◆ EXERCISE: Reproduce all of the listing below without alteration.

*** DATA SECTION

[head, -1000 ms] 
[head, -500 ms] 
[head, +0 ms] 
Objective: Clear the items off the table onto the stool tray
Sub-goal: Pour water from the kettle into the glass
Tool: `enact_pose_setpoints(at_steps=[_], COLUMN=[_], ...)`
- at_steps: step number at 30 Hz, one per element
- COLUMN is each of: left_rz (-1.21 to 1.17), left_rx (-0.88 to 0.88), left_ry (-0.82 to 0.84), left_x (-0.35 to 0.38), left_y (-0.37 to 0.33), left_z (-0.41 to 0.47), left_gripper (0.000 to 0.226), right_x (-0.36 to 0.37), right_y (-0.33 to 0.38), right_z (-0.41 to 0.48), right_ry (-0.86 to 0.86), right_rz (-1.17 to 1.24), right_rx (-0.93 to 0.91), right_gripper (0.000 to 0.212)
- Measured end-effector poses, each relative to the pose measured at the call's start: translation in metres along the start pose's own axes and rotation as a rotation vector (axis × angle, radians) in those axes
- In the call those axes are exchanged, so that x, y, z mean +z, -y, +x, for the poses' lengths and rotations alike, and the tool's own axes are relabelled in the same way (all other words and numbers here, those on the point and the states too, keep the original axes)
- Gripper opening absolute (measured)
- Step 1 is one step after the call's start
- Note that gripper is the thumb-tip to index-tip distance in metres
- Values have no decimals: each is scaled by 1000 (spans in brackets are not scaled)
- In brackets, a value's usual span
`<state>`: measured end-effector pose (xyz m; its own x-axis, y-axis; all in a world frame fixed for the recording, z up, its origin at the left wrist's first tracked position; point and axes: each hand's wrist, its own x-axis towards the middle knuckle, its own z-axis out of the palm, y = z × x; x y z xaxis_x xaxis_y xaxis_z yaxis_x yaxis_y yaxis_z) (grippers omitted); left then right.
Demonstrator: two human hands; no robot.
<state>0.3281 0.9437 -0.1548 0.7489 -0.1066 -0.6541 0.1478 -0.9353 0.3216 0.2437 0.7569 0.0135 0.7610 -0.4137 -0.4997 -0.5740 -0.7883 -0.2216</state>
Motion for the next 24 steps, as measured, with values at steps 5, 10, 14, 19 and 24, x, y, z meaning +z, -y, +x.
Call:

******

◆ TASK OUTPUT:
[head, -1000 ms] 
[head, -500 ms] 
[head, +0 ms] 
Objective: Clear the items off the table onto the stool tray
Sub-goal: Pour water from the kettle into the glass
Tool: `enact_pose_setpoints(at_steps=[_], COLUMN=[_], ...)`
- at_steps: step number at 30 Hz, one per element
- COLUMN is each of: left_rz (-1.21 to 1.17), left_rx (-0.88 to 0.88), left_ry (-0.82 to 0.84), left_x (-0.35 to 0.38), left_y (-0.37 to 0.33), left_z (-0.41 to 0.47), left_gripper (0.000 to 0.226), right_x (-0.36 to 0.37), right_y (-0.33 to 0.38), right_z (-0.41 to 0.48), right_ry (-0.86 to 0.86), right_rz (-1.17 to 1.24), right_rx (-0.93 to 0.91), right_gripper (0.000 to 0.212)
- Measured end-effector poses, each relative to the pose measured at the call's start: translation in metres along the start pose's own axes and rotation as a rotation vector (axis × angle, radians) in those axes
- In the call those axes are exchanged, so that x, y, z mean +z, -y, +x, for the poses' lengths and rotations alike, and the tool's own axes are relabelled in the same way (all other words and numbers here, those on the point and the states too, keep the original axes)
- Gripper opening absolute (measured)
- Step 1 is one step after the call's start
- Note that gripper is the thumb-tip to index-tip distance in metres
- Values have no decimals: each is scaled by 1000 (spans in brackets are not scaled)
- In brackets, a value's usual span
`<state>`: measured end-effector pose (xyz m; its own x-axis, y-axis; all in a world frame fixed for the recording, z up, its origin at the left wrist's first tracked position; point and axes: each hand's wrist, its own x-axis towards the middle knuckle, its own z-axis out of the palm, y = z × x; x y z xaxis_x xaxis_y xaxis_z yaxis_x yaxis_y yaxis_z) (grippers omitted); left then right.
Demonstrator: two human hands; no robot.
<state>0.3281 0.9437 -0.1548 0.7489 -0.1066 -0.6541 0.1478 -0.9353 0.3216 0.2437 0.7569 0.0135 0.7610 -0.4137 -0.4997 -0.5740 -0.7883 -0.2216</state>
Motion for the next 24 steps, as measured, with values at steps 5, 10, 14, 19 and 24, x, y, z meaning +z, -y, +x.
Call:

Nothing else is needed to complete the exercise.